SURCE - Sistema Único de Residência do Ceará — Prova 2024
Um paciente de 53 anos realizou uma endoscopia que identificou uma lesão gástrica, elevada de 2 cm, na grande curvatura, região do corpo alto. A biopsia foi compatível com adenocarcinoma bem diferenciado. A tomografia de tórax e abdome com contraste não mostrou líquido livre, blocos linfonodais suspeitos ou nódulos hepáticos. Suspeitando de um câncer gástrico precoce, qual dos seguintes métodos deve contribuir mais para o planejamento do tratamento desse paciente?
Câncer gástrico precoce + estadiamento → Ultrassonografia endoscópica (EUS) para profundidade e linfonodos.
A ultrassonografia endoscópica (EUS) é crucial para o estadiamento locorregional do câncer gástrico precoce, avaliando a profundidade de invasão da lesão (T) e o envolvimento linfonodal (N).
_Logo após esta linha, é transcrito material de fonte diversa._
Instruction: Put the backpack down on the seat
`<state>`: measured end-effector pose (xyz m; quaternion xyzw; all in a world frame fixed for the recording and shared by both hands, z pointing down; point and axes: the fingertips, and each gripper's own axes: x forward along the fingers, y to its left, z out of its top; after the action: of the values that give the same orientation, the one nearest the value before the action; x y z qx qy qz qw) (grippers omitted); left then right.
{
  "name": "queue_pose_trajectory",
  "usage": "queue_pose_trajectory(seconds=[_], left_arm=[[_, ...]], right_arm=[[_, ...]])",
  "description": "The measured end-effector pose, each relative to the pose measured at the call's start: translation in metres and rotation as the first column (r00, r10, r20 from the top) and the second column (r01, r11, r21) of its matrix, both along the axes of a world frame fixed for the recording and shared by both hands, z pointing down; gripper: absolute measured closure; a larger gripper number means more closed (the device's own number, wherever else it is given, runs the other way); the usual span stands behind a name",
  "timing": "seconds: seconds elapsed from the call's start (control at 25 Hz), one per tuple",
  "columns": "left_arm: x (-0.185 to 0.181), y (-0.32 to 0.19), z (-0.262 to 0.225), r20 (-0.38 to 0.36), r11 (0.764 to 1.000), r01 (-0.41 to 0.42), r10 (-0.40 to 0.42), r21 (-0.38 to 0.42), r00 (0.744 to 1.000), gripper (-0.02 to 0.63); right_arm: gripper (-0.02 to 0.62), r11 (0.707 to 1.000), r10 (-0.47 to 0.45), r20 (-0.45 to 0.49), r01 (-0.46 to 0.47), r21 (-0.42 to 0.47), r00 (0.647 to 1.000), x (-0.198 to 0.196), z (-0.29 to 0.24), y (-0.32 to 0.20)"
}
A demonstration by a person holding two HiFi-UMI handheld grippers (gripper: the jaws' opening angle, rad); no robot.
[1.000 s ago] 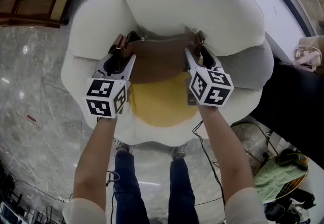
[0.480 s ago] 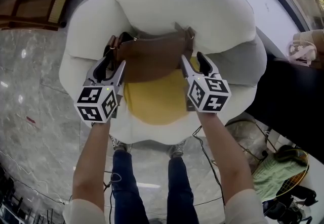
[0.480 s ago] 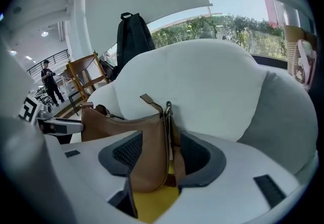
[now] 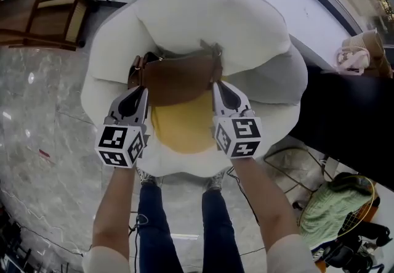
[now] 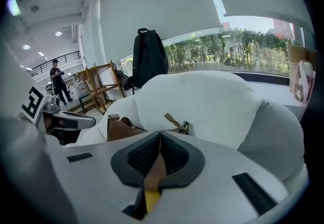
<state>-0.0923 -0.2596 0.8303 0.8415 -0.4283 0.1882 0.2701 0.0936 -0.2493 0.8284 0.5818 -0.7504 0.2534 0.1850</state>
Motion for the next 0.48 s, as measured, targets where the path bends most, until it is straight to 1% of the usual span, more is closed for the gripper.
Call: queue_pose_trajectory(seconds=[0.08,0.16,0.32,0.48], left_arm=[[0.003,0.006,-0.015,-0.008,1.000,-0.018,0.018,0.016,1.000,0.560],[0.004,0.013,-0.028,-0.013,1.000,-0.018,0.019,0.018,1.000,0.561],[0.006,0.033,-0.065,-0.073,1.000,0.006,-0.007,-0.006,0.997,0.563],[0.003,0.052,-0.110,-0.067,1.000,-0.006,0.007,0.015,0.998,0.563]], right_arm=[[0.565,1.000,-0.009,0.010,0.009,0.004,1.000,-0.004,-0.012,0.004],[0.565,1.000,-0.016,0.021,0.015,0.006,1.000,-0.007,-0.026,0.008],[0.565,0.998,-0.051,0.022,0.050,0.030,0.998,-0.012,-0.062,0.021],[0.566,0.999,-0.038,0.066,0.036,0.030,0.997,-0.013,-0.105,0.037]])
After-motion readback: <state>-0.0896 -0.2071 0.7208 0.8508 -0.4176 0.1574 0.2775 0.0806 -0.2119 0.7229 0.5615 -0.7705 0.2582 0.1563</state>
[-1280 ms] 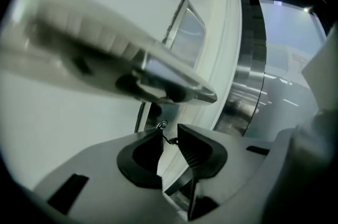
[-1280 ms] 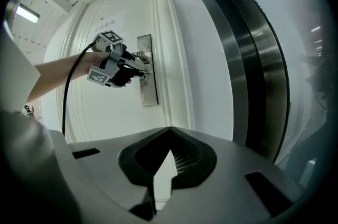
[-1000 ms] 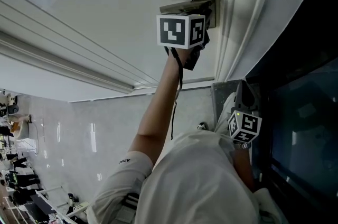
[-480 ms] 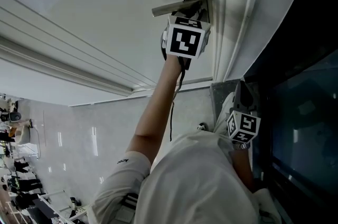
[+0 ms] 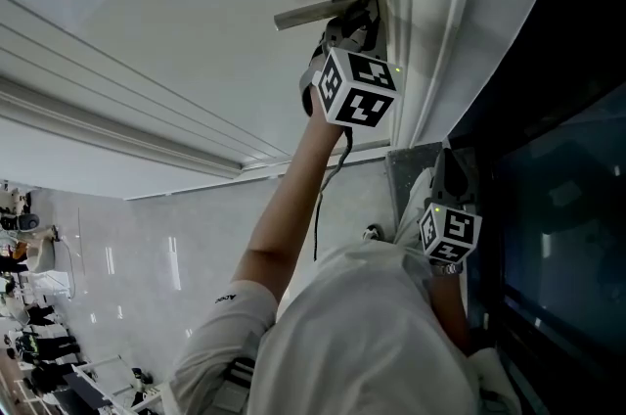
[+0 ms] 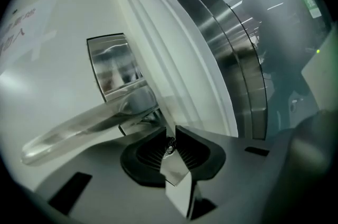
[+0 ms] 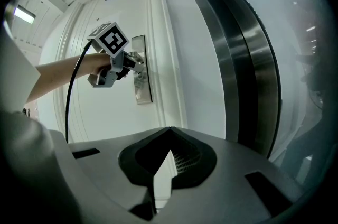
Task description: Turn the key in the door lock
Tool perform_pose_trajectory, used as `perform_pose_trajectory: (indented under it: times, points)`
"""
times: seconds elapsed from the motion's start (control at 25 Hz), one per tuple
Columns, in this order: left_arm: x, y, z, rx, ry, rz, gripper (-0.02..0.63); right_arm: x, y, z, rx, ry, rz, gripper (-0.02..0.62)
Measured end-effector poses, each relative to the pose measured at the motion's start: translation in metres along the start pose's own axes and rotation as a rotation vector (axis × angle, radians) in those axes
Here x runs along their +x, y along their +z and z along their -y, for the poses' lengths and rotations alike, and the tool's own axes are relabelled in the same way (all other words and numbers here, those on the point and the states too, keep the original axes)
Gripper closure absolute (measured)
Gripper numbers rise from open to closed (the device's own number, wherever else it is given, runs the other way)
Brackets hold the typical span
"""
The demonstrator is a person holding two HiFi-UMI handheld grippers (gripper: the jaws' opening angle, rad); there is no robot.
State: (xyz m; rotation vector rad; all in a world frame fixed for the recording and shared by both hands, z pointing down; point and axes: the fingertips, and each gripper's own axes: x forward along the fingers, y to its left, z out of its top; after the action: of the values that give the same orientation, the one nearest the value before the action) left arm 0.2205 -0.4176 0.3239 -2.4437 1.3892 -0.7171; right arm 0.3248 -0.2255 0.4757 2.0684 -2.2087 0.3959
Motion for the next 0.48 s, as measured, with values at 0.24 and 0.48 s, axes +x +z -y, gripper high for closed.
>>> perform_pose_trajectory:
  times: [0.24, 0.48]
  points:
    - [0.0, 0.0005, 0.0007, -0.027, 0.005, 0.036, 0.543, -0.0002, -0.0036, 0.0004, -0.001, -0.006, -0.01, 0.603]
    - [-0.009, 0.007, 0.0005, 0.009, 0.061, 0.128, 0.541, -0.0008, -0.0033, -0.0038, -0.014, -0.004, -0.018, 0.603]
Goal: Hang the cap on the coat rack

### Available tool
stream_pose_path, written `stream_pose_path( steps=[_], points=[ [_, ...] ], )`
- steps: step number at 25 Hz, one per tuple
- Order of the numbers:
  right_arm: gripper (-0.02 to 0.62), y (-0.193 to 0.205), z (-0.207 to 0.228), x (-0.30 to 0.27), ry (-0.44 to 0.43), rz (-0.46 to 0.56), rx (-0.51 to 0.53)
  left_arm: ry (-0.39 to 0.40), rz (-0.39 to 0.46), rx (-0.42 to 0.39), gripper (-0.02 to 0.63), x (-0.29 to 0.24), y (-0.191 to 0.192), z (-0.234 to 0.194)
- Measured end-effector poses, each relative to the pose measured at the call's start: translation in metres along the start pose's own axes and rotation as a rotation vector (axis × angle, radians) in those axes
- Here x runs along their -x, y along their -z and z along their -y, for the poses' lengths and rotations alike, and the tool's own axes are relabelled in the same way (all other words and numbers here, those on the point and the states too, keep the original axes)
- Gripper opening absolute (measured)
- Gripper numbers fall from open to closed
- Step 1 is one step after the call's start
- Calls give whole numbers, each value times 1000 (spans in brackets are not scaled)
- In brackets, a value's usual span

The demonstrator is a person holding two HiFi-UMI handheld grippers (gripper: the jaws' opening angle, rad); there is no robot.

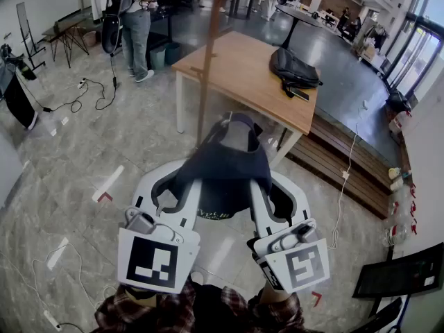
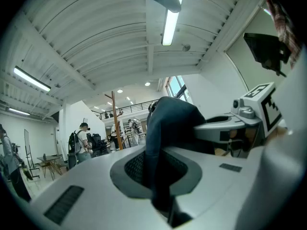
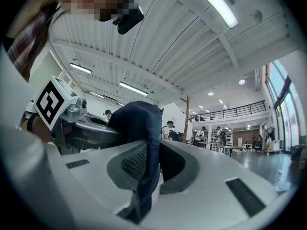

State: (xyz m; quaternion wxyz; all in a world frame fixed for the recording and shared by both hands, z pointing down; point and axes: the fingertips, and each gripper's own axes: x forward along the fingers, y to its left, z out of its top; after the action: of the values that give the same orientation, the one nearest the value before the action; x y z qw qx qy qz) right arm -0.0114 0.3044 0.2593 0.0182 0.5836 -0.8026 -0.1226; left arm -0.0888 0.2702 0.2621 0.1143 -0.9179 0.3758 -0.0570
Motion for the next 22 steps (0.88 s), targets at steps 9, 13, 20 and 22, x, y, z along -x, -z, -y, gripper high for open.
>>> stream_pose_path(
  steps=[9, 13, 20, 22],
  points=[
    [38, 24, 34, -86, 22, -3, -1, 11, 10, 11, 37, -74, 21, -60],
    [38, 26, 60, -140, 50, 5, 10, 33, 37, 3, 37, -122, 19, -98],
    [38, 37, 89, -219, 91, 7, 27, 66, 58, -6, 37, -188, 29, -157],
    [38, 43, 94, -238, 103, 3, 27, 79, 61, -5, 37, -203, 35, -170]
  ],
)
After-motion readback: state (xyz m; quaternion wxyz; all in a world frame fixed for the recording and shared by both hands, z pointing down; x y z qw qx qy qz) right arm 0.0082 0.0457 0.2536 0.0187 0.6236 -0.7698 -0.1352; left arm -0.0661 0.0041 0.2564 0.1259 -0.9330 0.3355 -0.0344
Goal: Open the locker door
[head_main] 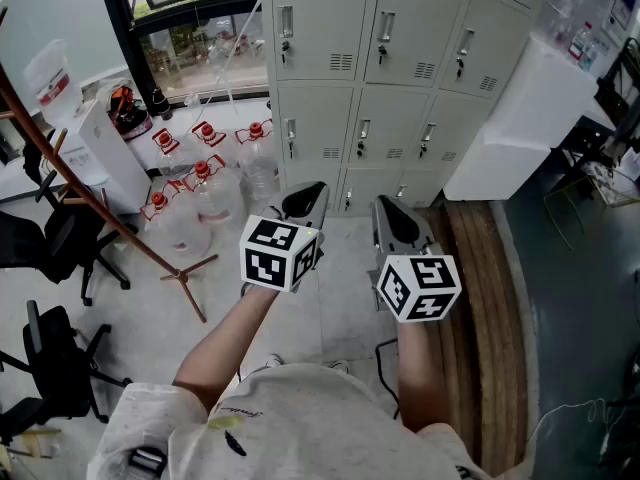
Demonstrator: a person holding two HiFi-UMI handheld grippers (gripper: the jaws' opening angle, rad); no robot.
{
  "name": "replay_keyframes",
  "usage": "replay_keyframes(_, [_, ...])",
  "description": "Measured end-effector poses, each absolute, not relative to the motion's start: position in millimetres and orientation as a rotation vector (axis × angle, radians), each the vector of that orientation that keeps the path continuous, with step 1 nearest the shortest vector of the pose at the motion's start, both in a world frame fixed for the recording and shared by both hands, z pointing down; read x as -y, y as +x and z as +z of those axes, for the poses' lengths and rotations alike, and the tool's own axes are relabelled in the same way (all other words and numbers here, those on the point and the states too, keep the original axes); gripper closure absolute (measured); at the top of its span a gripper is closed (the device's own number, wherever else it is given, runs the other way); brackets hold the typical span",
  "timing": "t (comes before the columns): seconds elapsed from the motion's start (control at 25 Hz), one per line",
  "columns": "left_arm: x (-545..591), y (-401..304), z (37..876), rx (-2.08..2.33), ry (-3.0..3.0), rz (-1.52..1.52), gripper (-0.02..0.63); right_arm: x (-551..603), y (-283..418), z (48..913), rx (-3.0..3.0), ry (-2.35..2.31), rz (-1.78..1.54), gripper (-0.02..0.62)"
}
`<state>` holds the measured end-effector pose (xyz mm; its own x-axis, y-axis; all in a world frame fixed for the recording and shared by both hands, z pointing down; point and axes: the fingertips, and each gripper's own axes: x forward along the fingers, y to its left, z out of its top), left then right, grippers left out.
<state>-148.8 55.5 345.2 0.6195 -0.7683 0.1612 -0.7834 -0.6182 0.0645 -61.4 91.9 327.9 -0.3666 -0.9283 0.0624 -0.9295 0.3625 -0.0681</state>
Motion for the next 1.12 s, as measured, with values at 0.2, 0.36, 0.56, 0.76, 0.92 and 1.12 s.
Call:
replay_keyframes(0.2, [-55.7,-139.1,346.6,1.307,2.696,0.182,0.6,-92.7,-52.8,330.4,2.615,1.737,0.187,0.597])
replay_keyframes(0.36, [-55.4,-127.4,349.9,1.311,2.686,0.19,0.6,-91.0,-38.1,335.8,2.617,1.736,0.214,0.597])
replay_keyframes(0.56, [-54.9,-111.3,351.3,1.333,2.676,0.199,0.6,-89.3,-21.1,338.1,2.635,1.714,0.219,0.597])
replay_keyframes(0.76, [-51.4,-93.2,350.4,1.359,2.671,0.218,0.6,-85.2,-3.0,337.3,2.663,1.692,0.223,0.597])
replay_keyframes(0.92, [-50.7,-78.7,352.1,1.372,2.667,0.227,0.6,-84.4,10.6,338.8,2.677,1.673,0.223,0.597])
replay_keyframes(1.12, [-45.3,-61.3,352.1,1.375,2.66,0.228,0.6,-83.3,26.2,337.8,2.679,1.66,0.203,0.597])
Essa informação é fundamental para decidir entre ressecção endoscópica ou cirurgia.
O adenocarcinoma gástrico precoce é definido pela invasão limitada à mucosa ou submucosa, independentemente do envolvimento linfonodal. Sua detecção é crucial, pois o prognóstico é significativamente melhor do que o do câncer avançado. A incidência varia globalmente, sendo mais alta em algumas regiões da Ásia. O estadiamento preciso é a chave para o planejamento terapêutico adequado, visando a cura e a preservação da qualidade de vida. A ultrassonografia endoscópica (EUS) é o método mais acurado para o estadiamento locorregional do câncer gástrico precoce, permitindo avaliar a profundidade da invasão tumoral (estadiamento T) e a presença de linfonodos regionais comprometidos (estadiamento N). Essa informação é vital para diferenciar lesões passíveis de ressecção endoscópica (T1a, sem N+) daquelas que requerem cirurgia (T1b ou N+). A tomografia computadorizada, embora útil para metástases à distância, tem limitações na avaliação da parede gástrica e linfonodos perigástricos. O tratamento do câncer gástrico precoce depende do estadiamento. Lesões muito superficiais (T1a) sem evidência de linfonodos podem ser tratadas por ressecção endoscópica. Lesões mais invasivas (T1b) ou com linfonodos suspeitos geralmente requerem gastrectomia com linfadenectomia. O acompanhamento pós-tratamento é essencial para monitorar recorrências e garantir a recuperação do paciente.
A EUS é indicada para avaliar a profundidade de invasão tumoral (estadiamento T) e a presença de linfonodos regionais comprometidos (estadiamento N), informações cruciais para definir a estratégia terapêutica.
A tomografia tem baixa sensibilidade para detectar a profundidade exata da invasão da parede gástrica e linfonodos perigástricos pequenos, sendo mais eficaz para metástases à distância.
As opções variam de ressecção endoscópica (mucosectomia ou dissecção submucosa) para lesões superficiais sem linfonodos, até gastrectomia parcial ou total com linfadenectomia para lesões mais invasivas.